Correlation Between Mainstay High and Mainstay Winslow
Can any of the company-specific risk be diversified away by investing in both Mainstay High and Mainstay Winslow at the same time? Although using a correlation coefficient on its own may not help to predict future stock returns, this module helps to understand the diversifiable risk of combining Mainstay High and Mainstay Winslow into the same portfolio, which is an essential part of the fundamental portfolio management process.
By analyzing existing cross correlation between Mainstay High Yield and Mainstay Winslow Large, you can compare the effects of market volatilities on Mainstay High and Mainstay Winslow and check how they will diversify away market risk if combined in the same portfolio for a given time horizon. You can also utilize pair trading strategies of matching a long position in Mainstay High with a short position of Mainstay Winslow. Check out your portfolio center. Please also check ongoing floating volatility patterns of Mainstay High and Mainstay Winslow.
Diversification Opportunities for Mainstay High and Mainstay Winslow
0.43 | Correlation Coefficient |
Very weak diversification
The 3 months correlation between Mainstay and Mainstay is 0.43. Overlapping area represents the amount of risk that can be diversified away by holding Mainstay High Yield and Mainstay Winslow Large in the same portfolio, assuming nothing else is changed. The correlation between historical prices or returns on Mainstay Winslow Large and Mainstay High is a relative statistical measure of the degree to which these equity instruments tend to move together. The correlation coefficient measures the extent to which returns on Mainstay High Yield are associated (or correlated) with Mainstay Winslow. Values of the correlation coefficient range from -1 to +1, where. The correlation of zero (0) is possible when the price movement of Mainstay Winslow Large has no effect on the direction of Mainstay High i.e., Mainstay High and Mainstay Winslow go up and down completely randomly.

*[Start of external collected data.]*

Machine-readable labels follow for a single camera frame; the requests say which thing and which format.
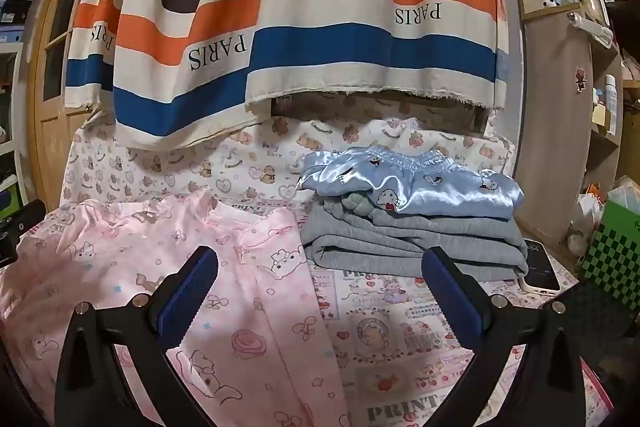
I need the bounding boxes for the blue satin cat print pants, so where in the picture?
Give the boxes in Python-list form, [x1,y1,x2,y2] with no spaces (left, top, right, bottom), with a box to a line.
[298,147,525,215]

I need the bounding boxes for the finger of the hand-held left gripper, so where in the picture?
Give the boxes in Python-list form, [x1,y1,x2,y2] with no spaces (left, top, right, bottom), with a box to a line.
[0,199,47,224]

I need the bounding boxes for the wooden shelf unit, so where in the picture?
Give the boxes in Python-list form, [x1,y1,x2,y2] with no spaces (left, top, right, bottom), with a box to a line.
[515,0,640,253]

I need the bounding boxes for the phone in white case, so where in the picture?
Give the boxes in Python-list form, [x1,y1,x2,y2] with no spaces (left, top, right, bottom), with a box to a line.
[520,238,562,295]

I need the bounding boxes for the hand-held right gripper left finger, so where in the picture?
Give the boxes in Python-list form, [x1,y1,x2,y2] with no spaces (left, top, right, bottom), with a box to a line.
[55,246,236,427]

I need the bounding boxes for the green checkered bag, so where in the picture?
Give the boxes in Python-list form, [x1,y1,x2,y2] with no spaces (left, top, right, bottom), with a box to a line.
[580,199,640,295]

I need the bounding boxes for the pink cartoon print pants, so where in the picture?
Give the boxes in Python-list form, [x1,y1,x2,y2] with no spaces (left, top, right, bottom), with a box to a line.
[0,188,351,427]

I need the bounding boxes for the white spray bottle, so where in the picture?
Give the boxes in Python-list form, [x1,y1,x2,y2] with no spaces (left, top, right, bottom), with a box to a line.
[604,74,620,136]

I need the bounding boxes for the dark tablet in pink case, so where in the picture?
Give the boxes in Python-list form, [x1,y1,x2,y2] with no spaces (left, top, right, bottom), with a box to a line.
[550,277,640,413]

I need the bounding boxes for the white shelf unit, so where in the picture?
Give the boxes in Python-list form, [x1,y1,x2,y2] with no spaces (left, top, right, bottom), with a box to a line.
[0,42,31,218]

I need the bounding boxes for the wooden door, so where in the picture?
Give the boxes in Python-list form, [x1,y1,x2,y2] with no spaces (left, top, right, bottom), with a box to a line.
[32,0,131,178]

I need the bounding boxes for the stack of shoe boxes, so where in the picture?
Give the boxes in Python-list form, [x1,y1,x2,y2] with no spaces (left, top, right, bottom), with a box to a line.
[0,0,41,42]

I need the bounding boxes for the white plastic bag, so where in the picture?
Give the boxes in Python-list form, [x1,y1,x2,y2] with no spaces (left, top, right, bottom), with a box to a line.
[575,177,640,228]

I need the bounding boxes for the grey fleece pants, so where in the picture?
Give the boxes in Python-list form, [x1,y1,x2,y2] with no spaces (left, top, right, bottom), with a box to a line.
[302,192,530,282]

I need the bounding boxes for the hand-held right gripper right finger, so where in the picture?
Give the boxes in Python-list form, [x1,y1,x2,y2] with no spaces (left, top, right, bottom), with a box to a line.
[421,246,586,427]

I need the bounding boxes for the striped curtain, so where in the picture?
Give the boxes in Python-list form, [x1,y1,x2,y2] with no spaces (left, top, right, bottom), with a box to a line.
[64,0,511,150]

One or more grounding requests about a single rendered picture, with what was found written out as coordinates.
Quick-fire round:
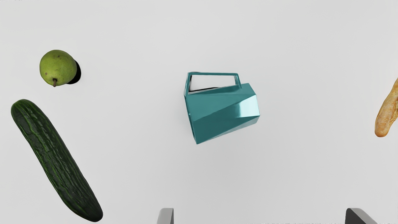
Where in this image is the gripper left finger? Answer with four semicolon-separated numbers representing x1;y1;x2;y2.
157;208;174;224

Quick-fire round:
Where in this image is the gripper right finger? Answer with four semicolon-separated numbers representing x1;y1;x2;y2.
345;208;378;224

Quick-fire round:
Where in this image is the teal faceted mug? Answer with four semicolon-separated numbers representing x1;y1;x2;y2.
184;72;260;145

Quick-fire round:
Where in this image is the golden brown baguette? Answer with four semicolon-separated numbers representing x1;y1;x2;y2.
374;77;398;138

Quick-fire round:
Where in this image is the dark green cucumber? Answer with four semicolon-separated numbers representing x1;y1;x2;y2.
11;99;104;222

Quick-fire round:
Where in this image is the green pear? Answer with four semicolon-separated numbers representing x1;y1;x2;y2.
39;49;77;87

Pair Corralation between Mainstay High and Mainstay Winslow
Assuming the 90 days horizon Mainstay High is expected to generate 3.79 times less return on investment than Mainstay Winslow. But when comparing it to its historical volatility, Mainstay High Yield is 4.23 times less risky than Mainstay Winslow. It trades about 0.08 of its potential returns per unit of risk. Mainstay Winslow Large is currently generating about 0.07 of returns per unit of risk over similar time horizon. If you would invest 897.00 in Mainstay Winslow Large on October 20, 2024 and sell it today you would earn a total of 13.00 from holding Mainstay Winslow Large or generate 1.45% return on investment over 90 days.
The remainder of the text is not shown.